* [YOUR ASSIGNMENT] In full and without change, retype the records.

* [TASK INPUT]

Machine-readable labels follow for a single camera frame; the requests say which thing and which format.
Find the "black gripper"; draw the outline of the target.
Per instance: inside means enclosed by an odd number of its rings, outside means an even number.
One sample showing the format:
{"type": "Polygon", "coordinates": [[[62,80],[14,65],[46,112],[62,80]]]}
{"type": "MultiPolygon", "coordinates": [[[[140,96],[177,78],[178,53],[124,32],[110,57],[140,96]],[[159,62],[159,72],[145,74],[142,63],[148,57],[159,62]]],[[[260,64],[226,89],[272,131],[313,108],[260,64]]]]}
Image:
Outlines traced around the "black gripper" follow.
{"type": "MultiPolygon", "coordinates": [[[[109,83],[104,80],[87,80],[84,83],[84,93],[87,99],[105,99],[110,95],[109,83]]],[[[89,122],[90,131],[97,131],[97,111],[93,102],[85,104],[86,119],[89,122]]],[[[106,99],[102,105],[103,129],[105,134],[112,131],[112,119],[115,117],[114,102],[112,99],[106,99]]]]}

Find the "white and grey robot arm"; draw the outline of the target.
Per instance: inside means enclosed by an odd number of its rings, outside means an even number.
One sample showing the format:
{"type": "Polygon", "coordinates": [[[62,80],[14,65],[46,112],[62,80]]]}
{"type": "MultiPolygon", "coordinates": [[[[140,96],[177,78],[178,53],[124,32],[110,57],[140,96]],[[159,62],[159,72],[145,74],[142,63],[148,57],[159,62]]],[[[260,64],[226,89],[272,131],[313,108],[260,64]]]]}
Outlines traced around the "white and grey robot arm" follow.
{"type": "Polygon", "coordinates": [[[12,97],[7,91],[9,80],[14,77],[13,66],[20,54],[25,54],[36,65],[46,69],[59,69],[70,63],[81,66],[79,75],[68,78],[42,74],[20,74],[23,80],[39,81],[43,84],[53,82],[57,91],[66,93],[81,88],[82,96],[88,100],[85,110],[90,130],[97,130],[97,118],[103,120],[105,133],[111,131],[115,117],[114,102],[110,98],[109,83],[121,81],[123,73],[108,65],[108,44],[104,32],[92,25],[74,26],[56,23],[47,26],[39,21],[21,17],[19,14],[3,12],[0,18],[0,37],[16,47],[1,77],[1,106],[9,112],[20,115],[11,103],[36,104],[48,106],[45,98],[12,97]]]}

* [WRITTEN RESPONSE]
Machine-readable labels follow for a single camera frame; the requests say which thing and which format.
Find the "black gripper"; draw the outline of the target.
Per instance: inside means enclosed by an odd number of its rings, outside means an even number.
One sample showing the format:
{"type": "Polygon", "coordinates": [[[62,80],[14,65],[46,112],[62,80]]]}
{"type": "MultiPolygon", "coordinates": [[[[140,96],[177,78],[178,53],[124,32],[110,57],[140,96]],[[159,62],[159,72],[145,74],[142,63],[148,57],[159,62]]],[[[260,64],[226,89],[272,131],[313,108],[260,64]]]]}
Image:
Outlines traced around the "black gripper" follow.
{"type": "MultiPolygon", "coordinates": [[[[109,83],[104,80],[87,80],[84,83],[84,93],[87,99],[105,99],[110,95],[109,83]]],[[[89,122],[90,131],[97,131],[97,111],[93,102],[85,104],[86,119],[89,122]]],[[[106,99],[102,105],[103,129],[105,134],[112,131],[112,119],[115,117],[114,102],[112,99],[106,99]]]]}

Find the "white and grey robot arm"; draw the outline of the target.
Per instance: inside means enclosed by an odd number of its rings, outside means an even number.
One sample showing the format:
{"type": "Polygon", "coordinates": [[[62,80],[14,65],[46,112],[62,80]]]}
{"type": "MultiPolygon", "coordinates": [[[[140,96],[177,78],[178,53],[124,32],[110,57],[140,96]],[[159,62],[159,72],[145,74],[142,63],[148,57],[159,62]]],[[[260,64],[226,89],[272,131],[313,108],[260,64]]]]}
Outlines traced around the "white and grey robot arm" follow.
{"type": "Polygon", "coordinates": [[[12,97],[7,91],[9,80],[14,77],[13,66],[20,54],[25,54],[36,65],[46,69],[59,69],[70,63],[81,66],[79,75],[68,78],[42,74],[20,74],[23,80],[39,81],[43,84],[53,82],[57,91],[66,93],[81,88],[82,96],[88,100],[85,110],[90,130],[97,130],[97,118],[103,120],[105,133],[111,131],[115,117],[114,102],[110,98],[109,83],[121,81],[123,73],[108,65],[108,44],[104,32],[92,25],[74,26],[56,23],[47,26],[39,21],[21,17],[19,14],[3,12],[0,18],[0,37],[16,47],[1,77],[1,106],[9,112],[20,115],[11,103],[36,104],[48,106],[45,98],[12,97]]]}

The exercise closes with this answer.